> YOUR ASSIGNMENT:
Beneath this instruction is a listing. Transcribe from it only the stretch from the line with "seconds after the" through the line with "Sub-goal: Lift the", both end lines included, exactly as written.

> RECORDED INFORMATION:

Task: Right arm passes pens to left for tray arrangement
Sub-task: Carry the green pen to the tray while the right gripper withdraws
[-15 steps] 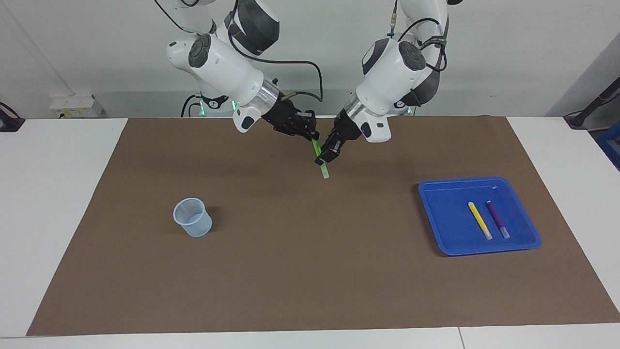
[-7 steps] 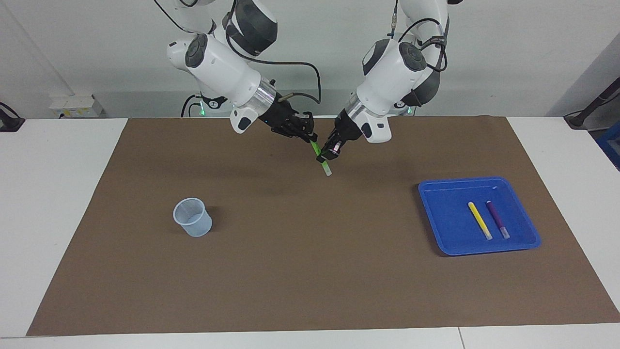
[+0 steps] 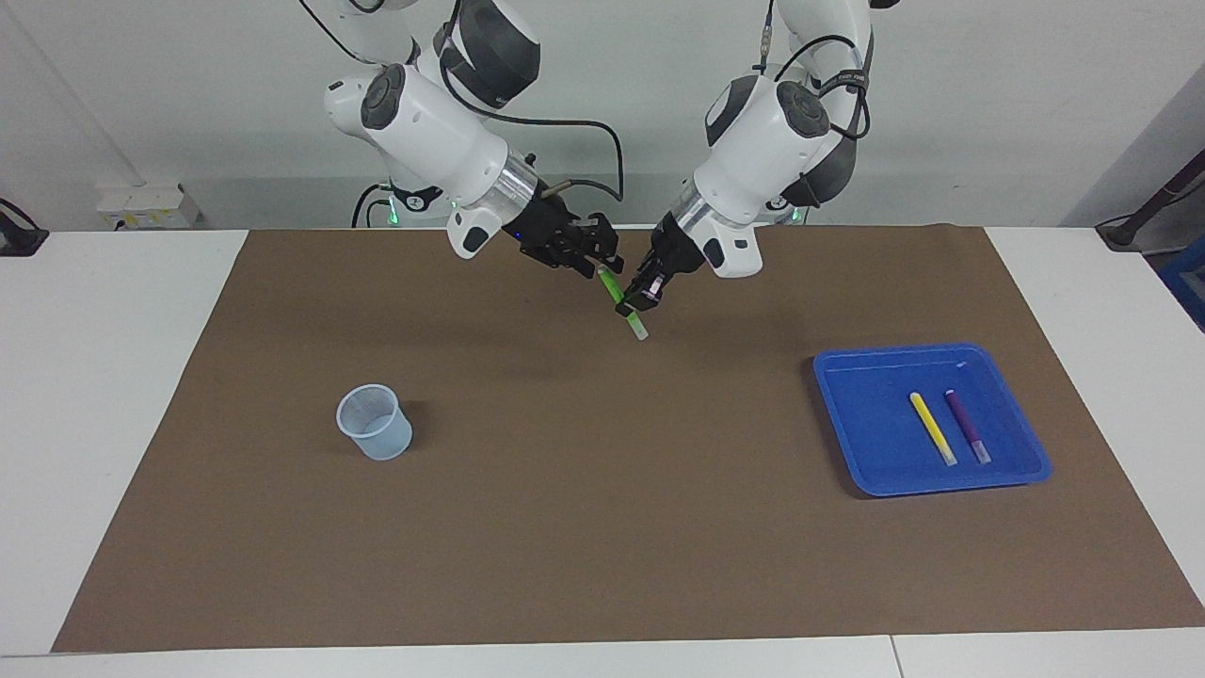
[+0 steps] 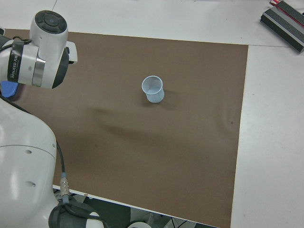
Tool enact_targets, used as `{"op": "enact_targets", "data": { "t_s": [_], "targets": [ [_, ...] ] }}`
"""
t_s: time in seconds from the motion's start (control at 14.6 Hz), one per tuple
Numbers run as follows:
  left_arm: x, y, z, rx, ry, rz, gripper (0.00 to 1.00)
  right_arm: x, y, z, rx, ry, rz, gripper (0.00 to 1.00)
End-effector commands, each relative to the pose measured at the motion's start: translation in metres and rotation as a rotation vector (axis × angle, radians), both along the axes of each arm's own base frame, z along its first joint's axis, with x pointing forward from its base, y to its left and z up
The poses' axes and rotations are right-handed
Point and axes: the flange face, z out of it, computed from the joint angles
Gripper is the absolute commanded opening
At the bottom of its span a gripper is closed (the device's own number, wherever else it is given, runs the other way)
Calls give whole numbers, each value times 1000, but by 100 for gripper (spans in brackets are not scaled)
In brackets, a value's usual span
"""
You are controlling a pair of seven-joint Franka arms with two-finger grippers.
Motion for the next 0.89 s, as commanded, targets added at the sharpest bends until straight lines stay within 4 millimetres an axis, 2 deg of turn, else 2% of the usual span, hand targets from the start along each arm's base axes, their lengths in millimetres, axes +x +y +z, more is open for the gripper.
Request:
{"op": "enact_targets", "data": {
  "t_s": [0.0, 0.2, 0.34, 0.55, 0.68, 0.82],
  "targets": [
    [2, 10, 1, 0, -21, -45, 0, -1, -19, 16, -88, -51, 24, 100],
    [14, 37, 0, 10, -40, -97, 0, 2, -60, 25, -191, -90, 91, 100],
    [26, 63, -2, 16, -60, -139, 0, 9, -106, 26, -236, -121, 171, 100],
    [38, 103, -3, 30, -101, -213, 0, 17, -188, 24, -312, -132, 220, 100],
    [45, 135, -6, 97, -112, -273, 0, 19, -226, 23, -417, -147, 272, 100],
    [51, 155, -8, 122, -137, -323, 0, 20, -260, 23, -482, -135, 253, 100]
  ]
}}
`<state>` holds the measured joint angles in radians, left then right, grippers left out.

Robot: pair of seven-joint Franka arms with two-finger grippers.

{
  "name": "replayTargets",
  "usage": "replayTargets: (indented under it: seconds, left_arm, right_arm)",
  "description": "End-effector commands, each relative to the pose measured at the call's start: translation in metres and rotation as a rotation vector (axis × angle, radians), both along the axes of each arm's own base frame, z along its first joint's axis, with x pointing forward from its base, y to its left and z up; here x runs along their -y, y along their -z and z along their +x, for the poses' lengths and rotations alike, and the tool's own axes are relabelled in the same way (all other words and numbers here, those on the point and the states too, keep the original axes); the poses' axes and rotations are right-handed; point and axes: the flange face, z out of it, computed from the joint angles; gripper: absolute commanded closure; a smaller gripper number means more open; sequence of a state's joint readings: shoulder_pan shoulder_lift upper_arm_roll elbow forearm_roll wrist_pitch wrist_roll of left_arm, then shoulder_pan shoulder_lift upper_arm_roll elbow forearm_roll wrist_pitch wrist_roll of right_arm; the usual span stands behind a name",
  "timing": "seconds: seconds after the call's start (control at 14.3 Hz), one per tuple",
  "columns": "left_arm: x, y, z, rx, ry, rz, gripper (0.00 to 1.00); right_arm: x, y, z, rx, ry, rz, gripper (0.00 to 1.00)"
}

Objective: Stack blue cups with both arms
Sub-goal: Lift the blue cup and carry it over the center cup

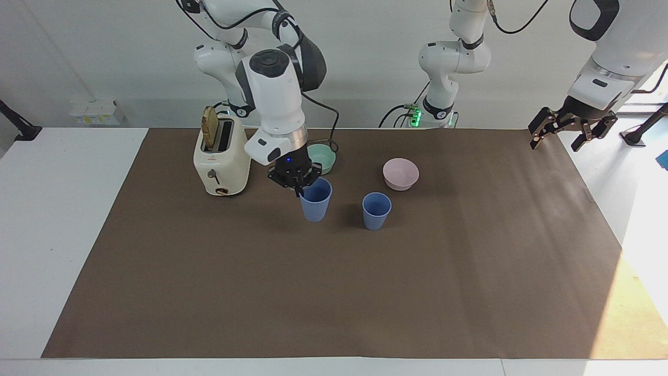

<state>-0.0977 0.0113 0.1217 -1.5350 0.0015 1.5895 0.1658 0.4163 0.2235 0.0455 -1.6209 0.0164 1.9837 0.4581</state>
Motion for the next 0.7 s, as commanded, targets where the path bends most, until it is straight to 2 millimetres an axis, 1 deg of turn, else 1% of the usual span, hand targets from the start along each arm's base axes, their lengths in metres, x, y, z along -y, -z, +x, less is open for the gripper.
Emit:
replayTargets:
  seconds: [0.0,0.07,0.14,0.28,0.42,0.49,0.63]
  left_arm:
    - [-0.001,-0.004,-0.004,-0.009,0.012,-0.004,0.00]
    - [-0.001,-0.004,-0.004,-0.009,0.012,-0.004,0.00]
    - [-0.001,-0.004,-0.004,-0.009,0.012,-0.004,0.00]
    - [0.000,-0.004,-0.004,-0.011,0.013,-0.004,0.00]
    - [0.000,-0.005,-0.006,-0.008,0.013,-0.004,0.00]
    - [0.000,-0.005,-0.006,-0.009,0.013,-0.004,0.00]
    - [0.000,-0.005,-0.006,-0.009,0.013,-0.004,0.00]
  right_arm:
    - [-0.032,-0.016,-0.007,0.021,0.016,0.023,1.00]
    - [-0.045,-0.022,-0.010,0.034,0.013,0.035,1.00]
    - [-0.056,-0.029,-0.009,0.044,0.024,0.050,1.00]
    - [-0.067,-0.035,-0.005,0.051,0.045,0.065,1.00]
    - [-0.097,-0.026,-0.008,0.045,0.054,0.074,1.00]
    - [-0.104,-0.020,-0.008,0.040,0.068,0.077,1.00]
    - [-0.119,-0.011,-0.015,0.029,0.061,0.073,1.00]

> OUTPUT BELOW:
  "timing": "seconds: seconds after the call's start (control at 14.3 Hz), one per tuple",
  "columns": "left_arm: x, y, z, rx, ry, rz, gripper (0.00 to 1.00); right_arm: x, y, z, rx, ry, rz, gripper (0.00 to 1.00)"
}

Objective: Stack blue cups with both arms
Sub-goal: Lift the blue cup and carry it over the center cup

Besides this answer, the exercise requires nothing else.